Но сделают ли так, если я признаю свою вину перед присяжными? Не знаю. Вынесут ли Койне приговор, если я этого не сделаю? Грудь сжало в тиски, когда я попыталась сопоставить правильное решение с тем, что необходимо.
Ожидая ответа, мисс Парк спросила:
— Ну так что?
Посмотрев мимо нее, я увидела отца, сидящего в пикапе. Внезапно его озарил оранжевый свет. Он снова закурил. Затянувшись сигаретой, откинулся на сидение, освещенный светом. Отец бросил курить ради Леви. А сейчас снова начал, видимо решив, что терять больше нечего. Ничто не будет как прежде, и я сдалась.
— Да, я сделала это, ясно? — Я повернулась к мисс Парк, держась за край раковины позади меня. — Он ставил свои приманки рядом с нашими, и никто ничего не делал. Он даже не местный. Почему рыбачит в наших водах?
Мисс Парк открыла одну из папок.
— Начнем сначала.
— Вы уже знаете начало, — ответила я.
Я закрыла глаза и услышала звук моря в своих воспоминаниях. Ночь была ясной. Прохладный ветерок, разгоряченная кровь и то, как замедлились мои воспоминания.
Я не сразу поняла, что это конец. Мой смех эхом разнесся по палубе «Дженн-а-Ло», немного жутковатый и отдаленный.
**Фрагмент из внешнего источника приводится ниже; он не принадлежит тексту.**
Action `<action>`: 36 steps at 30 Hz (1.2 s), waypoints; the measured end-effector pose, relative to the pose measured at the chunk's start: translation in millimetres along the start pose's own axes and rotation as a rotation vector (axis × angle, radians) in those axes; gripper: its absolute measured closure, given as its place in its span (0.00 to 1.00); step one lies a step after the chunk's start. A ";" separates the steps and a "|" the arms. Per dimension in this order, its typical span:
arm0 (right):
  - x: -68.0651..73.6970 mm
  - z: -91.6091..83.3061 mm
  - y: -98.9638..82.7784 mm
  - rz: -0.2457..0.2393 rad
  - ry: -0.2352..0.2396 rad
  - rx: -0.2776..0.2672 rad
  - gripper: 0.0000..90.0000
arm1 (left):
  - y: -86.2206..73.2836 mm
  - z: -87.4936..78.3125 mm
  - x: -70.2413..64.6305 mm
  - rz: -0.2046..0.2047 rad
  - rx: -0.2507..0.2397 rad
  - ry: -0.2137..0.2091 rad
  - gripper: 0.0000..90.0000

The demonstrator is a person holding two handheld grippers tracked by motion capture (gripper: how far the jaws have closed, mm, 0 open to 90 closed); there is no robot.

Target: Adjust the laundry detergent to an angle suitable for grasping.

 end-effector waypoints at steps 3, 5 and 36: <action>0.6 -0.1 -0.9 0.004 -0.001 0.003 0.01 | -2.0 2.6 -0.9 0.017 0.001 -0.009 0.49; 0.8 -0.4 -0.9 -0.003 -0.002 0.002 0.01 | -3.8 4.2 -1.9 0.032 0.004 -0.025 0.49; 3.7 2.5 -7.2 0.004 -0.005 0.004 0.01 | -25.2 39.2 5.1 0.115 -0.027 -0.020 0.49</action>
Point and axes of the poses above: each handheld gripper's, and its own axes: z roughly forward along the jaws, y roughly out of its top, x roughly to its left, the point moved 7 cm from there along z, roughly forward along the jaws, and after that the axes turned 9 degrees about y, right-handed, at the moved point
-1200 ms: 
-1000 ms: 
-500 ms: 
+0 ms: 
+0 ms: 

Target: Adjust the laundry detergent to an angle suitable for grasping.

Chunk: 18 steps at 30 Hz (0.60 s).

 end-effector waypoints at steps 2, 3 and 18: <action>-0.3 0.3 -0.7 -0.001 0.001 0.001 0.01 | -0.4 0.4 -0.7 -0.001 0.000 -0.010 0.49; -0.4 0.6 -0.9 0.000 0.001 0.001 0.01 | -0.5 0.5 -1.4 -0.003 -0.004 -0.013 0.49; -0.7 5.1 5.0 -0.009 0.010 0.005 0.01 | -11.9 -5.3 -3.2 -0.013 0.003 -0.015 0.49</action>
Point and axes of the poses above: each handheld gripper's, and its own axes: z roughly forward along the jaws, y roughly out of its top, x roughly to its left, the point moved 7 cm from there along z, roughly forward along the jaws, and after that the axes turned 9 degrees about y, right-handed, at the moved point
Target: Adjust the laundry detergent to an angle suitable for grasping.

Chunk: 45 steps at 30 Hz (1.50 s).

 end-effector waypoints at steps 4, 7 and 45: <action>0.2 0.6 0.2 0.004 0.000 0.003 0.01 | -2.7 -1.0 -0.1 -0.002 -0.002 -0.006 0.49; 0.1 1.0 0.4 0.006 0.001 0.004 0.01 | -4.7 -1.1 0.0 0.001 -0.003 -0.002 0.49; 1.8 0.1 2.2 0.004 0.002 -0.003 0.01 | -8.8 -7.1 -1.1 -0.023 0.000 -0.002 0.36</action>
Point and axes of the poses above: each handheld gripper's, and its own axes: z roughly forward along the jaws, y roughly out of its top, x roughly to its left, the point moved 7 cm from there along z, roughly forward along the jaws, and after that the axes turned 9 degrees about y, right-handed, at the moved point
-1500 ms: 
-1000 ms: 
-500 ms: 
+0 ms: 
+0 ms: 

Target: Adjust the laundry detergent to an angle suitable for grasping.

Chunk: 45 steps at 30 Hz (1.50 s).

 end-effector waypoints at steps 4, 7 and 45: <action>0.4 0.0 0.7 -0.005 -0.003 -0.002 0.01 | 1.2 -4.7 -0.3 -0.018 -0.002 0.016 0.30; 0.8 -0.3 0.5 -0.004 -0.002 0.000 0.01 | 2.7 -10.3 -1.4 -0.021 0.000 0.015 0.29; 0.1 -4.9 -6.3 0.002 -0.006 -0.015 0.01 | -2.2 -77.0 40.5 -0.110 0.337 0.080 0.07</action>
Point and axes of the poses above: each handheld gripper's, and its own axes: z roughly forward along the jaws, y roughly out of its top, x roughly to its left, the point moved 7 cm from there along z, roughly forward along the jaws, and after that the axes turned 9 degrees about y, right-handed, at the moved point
За несколько минут до этого ночь была яркой и ясной — черное усыпанное звездами небо и большая серебристая луна.
Но влажный перламутровый туман внезапно окутал небо и берег. Я едва видела Леви в рулевой рубке, хотя он находился всего в трех шагах. Никто не мог видеть нас в вихревом тумане, что играло нам на руку.
— Как много испортим? — спросил Леви. Вопрос выплыл из тумана.
— Все, — ответила я.
Я облокотилась на борт. Темное море простиралось вокруг меня. Шепот, который убаюкивал меня ночью и звал на рыбалку утром, снова звал меня с борта. Он же дразнил меня, когда я находилась в школе. Оттуда я могла видеть порт лучше, чем из любой другой точки в городе.
Однажды отец уйдет на пенсию. И я стану капитаном, а мои дети или дети Леви, они будут помогать. Мы рыбачили в тени Джексон-рок уже триста лет. Будь моя воля, их было бы на триста больше.
И именно поэтому мы с Леви тайком выбрались из дома посреди ночи. Вот почему мы стащили ключи от лодки из кармана отца, не сказав никому ни слова.